╭─ SUPPLIED DATA

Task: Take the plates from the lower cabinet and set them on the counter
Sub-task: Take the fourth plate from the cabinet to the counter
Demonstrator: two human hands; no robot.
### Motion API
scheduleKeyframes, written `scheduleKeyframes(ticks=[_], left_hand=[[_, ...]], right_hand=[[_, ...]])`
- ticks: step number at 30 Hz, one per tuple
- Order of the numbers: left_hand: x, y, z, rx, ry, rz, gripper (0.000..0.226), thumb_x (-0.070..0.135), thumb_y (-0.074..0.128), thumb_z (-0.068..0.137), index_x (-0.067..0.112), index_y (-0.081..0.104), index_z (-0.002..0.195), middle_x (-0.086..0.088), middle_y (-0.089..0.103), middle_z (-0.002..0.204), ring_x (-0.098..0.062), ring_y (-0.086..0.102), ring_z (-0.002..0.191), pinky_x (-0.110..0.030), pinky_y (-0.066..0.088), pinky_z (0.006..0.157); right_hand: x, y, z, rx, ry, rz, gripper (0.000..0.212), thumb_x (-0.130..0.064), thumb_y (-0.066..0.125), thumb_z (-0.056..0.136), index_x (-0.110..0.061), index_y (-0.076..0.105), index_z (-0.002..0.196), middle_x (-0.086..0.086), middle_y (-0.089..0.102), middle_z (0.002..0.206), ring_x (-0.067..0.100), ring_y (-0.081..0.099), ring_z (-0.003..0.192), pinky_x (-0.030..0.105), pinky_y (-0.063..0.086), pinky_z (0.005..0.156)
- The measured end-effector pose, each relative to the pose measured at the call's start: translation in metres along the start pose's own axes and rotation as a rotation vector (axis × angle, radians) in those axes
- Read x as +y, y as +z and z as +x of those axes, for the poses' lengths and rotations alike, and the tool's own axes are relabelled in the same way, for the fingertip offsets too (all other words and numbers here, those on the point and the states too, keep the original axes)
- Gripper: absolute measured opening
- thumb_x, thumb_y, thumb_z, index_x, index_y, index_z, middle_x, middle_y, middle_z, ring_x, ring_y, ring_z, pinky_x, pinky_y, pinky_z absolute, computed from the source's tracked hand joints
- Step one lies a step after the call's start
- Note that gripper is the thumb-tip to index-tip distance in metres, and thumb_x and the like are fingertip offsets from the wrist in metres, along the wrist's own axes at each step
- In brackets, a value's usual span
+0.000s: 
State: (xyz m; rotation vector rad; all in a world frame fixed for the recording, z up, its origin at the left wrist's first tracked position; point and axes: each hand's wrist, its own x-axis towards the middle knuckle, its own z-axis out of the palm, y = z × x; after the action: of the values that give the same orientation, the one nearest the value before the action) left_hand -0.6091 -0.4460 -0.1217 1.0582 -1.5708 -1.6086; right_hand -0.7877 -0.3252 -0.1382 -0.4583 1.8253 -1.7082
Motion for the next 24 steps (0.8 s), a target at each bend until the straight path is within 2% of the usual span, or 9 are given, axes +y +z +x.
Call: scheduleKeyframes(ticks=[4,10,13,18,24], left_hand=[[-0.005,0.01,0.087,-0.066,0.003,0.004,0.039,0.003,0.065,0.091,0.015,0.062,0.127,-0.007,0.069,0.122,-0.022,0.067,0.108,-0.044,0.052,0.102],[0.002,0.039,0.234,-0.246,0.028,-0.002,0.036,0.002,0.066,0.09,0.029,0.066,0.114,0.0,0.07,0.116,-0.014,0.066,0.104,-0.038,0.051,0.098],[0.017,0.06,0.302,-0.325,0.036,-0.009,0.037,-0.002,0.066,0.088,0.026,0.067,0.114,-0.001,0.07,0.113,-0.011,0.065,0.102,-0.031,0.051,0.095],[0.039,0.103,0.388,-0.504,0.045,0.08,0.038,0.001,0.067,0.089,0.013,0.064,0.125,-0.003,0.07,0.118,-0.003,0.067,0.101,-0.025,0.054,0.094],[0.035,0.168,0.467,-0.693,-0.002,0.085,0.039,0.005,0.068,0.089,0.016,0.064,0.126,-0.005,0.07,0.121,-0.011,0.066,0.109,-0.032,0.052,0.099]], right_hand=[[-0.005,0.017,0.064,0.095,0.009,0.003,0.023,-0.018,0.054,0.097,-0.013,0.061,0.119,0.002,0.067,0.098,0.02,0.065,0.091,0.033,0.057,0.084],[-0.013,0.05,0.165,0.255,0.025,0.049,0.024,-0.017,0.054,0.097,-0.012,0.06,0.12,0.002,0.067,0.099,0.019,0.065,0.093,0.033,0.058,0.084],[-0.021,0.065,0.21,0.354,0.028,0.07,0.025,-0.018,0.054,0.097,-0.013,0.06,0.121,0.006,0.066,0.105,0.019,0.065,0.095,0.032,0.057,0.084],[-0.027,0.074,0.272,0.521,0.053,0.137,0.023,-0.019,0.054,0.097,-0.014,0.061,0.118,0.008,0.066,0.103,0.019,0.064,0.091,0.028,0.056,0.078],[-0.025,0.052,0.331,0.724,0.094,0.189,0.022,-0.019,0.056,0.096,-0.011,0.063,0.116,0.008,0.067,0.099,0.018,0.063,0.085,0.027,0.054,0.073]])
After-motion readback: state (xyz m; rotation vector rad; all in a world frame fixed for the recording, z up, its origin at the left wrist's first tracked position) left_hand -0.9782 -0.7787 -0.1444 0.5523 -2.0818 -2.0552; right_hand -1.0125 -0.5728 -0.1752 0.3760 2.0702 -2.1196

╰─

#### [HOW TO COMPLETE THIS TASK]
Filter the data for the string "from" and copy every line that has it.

#### [EXERCISE SOLUTION]
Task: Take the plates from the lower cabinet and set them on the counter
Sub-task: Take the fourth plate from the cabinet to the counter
- thumb_x, thumb_y, thumb_z, index_x, index_y, index_z, middle_x, middle_y, middle_z, ring_x, ring_y, ring_z, pinky_x, pinky_y, pinky_z absolute, computed from the source's tracked hand joints
- Note that gripper is the thumb-tip to index-tip distance in metres, and thumb_x and the like are fingertip offsets from the wrist in metres, along the wrist's own axes at each step

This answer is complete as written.